What Najib seeks is 1BN

He has managed to cobble together 1Umno, but can he do the same for his coalition?

The decisive factor in the end may be about which coalition has the least disunited members, BN or PR?

By Ooi Kee Beng, Today Online

It may be saying too much to claim that Malaysia’s major political parties are self-destructing. But they are certainly not in the best of health.

The recently-ended National Delegates Congress of Parti Gerakan Rakyat was a lacklustre show where a well-timed, sassy challenge to resign issued to Gerakan president Koh Tsu Khoon by an Umno backbencher, Mr Mohamad Aziz, had to be brushed aside.

The main news from the congress was the proposal — quickly rejected — raised at the Gerakan Youth meeting to discuss the party’s withdrawal from the Barisan Nasional coalition.

This came several weeks after Penang Gerakan and Penang Umno agreed to patch up over insults thrown by the latter at Koh, which included the public tearing of his portrait. That burying of the hatchet is not expected to do Gerakan’s reputation any good.

Gerakan’s problems are a great pity, given how it had started life in 1967 as a strong voice advocating multiracialism, and how it had tried to remain the paradoxical “opposition within the system”.

The new discourse in the air is exactly that of multiracialism, and yet Gerakan finds itself on the wrong side of the fence.

Backbencher Mohamad’s cheek was also aimed at the embattled president of the Malaysian Chinese Association, Ong Tee Keat, who recently lost a vote of confidence but who has refused to resign. The party is now caught up in a leadership crisis that it will not able to resolve for some time yet.

The fourth party in the BN, the Malaysian Indian Congress, is just as badly mired in an inability to renew itself, whether in leadership change or ideological rejuvenation. The appearance of new parties to compete for votes from the Indian community is not helping matters.

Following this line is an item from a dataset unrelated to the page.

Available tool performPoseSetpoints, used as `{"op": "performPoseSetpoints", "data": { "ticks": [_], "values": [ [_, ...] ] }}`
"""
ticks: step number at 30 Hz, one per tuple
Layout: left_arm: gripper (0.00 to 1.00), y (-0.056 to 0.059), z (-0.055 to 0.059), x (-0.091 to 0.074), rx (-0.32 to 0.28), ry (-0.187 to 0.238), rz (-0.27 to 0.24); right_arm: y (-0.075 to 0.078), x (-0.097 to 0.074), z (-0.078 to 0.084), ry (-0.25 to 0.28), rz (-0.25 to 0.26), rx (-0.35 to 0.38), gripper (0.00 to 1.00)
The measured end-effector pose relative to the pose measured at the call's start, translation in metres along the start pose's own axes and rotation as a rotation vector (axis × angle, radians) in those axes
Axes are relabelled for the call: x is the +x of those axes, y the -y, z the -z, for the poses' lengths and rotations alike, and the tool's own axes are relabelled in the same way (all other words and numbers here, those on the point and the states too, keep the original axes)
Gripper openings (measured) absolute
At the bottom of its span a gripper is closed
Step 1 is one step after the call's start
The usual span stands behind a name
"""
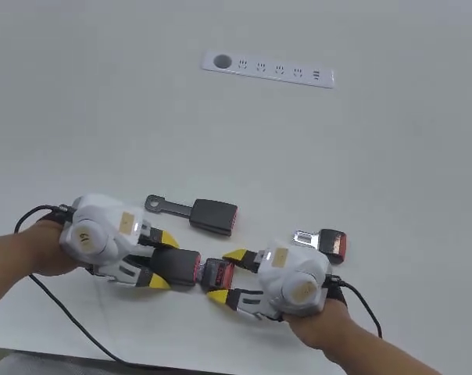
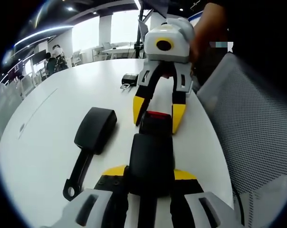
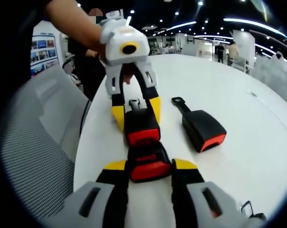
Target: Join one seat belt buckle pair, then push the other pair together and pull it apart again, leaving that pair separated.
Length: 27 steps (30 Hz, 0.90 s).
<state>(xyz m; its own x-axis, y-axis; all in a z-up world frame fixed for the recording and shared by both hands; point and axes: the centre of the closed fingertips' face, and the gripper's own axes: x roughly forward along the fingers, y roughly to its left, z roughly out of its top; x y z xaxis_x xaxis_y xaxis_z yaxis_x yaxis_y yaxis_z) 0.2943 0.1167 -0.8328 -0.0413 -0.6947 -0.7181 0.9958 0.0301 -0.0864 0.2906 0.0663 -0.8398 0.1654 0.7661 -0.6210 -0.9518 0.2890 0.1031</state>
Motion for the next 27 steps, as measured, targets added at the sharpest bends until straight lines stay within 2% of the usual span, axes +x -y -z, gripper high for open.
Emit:
{"op": "performPoseSetpoints", "data": {
  "ticks": [12, 15, 27],
  "values": [
    [0.34, -0.0005, 0.0011, -0.0003, -0.023, 0.012, 0.003, -0.0010, 0.0000, -0.0003, 0.022, 0.011, 0.002, 0.34],
    [0.34, -0.0007, 0.0011, -0.0002, -0.028, 0.016, 0.001, -0.0016, -0.0002, -0.0003, 0.032, 0.014, 0.027, 0.34],
    [0.34, -0.0018, 0.0021, 0.0001, -0.050, 0.030, -0.007, -0.0014, -0.0002, 0.0005, 0.035, 0.017, 0.010, 0.34]
  ]
}}
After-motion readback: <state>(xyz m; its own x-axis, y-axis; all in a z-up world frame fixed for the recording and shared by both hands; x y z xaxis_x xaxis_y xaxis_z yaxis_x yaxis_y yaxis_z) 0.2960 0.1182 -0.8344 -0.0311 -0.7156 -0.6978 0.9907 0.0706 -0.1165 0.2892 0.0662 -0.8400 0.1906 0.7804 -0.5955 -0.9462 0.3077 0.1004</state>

This same dilemma is suffered by BN’s Big Brother, the United Malays National Organisation (Umno), as well. As Razaleigh Hamzah — nowadays the major internal opposition within that party — has been stating every chance he gets, Umno reforms are not going far enough to remedy the ills it suffers from.

Tellingly, the measures on reform that Prime Minister Najib Abdul Razak has announced thus far avoids changes within the police, the anti-corruption agency or the judiciary.

In fact, he recently extended the employment term of the unpopular Inspector-General of Police, Musa Hassan, by another year. According to analysts, it was disillusionment with these institutions, along with anger over BN arrogance in general, that led voters to move to an unprecedented extent against the coalition.

At the moment, reforming Umno is PM Najib’s easiest chore. This was evident at the party’s recent general meeting, which was the least rowdy in many years. His hold on the party is undeniably strong at the moment, and delegates seemed to be happily obeying signals from above. So, by most accounts, he has achieved 1Umno.

The concept of 1Malaysia — his vague call for national unity — has been endlessly ridiculed, except in the mainstream media.

With rumours now circulating that general elections will be called much earlier than constitutionally required, Najib’s greatest advantage is that two of his three opponents in the Pakatan Rakyat (PR) coalition are showing cracks.

Parti Islam SeMalaysia (PAS) remains torn by disagreements about the role of religion in policy making, while Parti Keadilan Rakyat (PKR) is suffering internal dissent in its top ranks. The Democratic Action Party is the only major party without serious internal issues.

The problems PAS and PKR are now facing could have been predicted, and probably were, even by those involved. But should they remain unsolved over the coming six months or so, a snap election would put the PR in a jam.

Recent populist initiatives by Najib, such as declaring Malaysia Day a public holiday, suggests that such a turn of events is not impossible.

The decisive factor in the end may be about which coalition has the least disunited members, BN or PR?

For Najib, keeping his allies outwardly unified is one thing, but convincing voters that governance has improved is something else altogether.

PR’s strategy will be to remind voters that not much has changed within BN parties since the last general election, and the reform of key institutions remains a dream.

The writer is a Fellow at the Institute of South-east Asian Studies. His latest book is Arrested Reform: The Undoing of Abdullah Badawi (Refsa).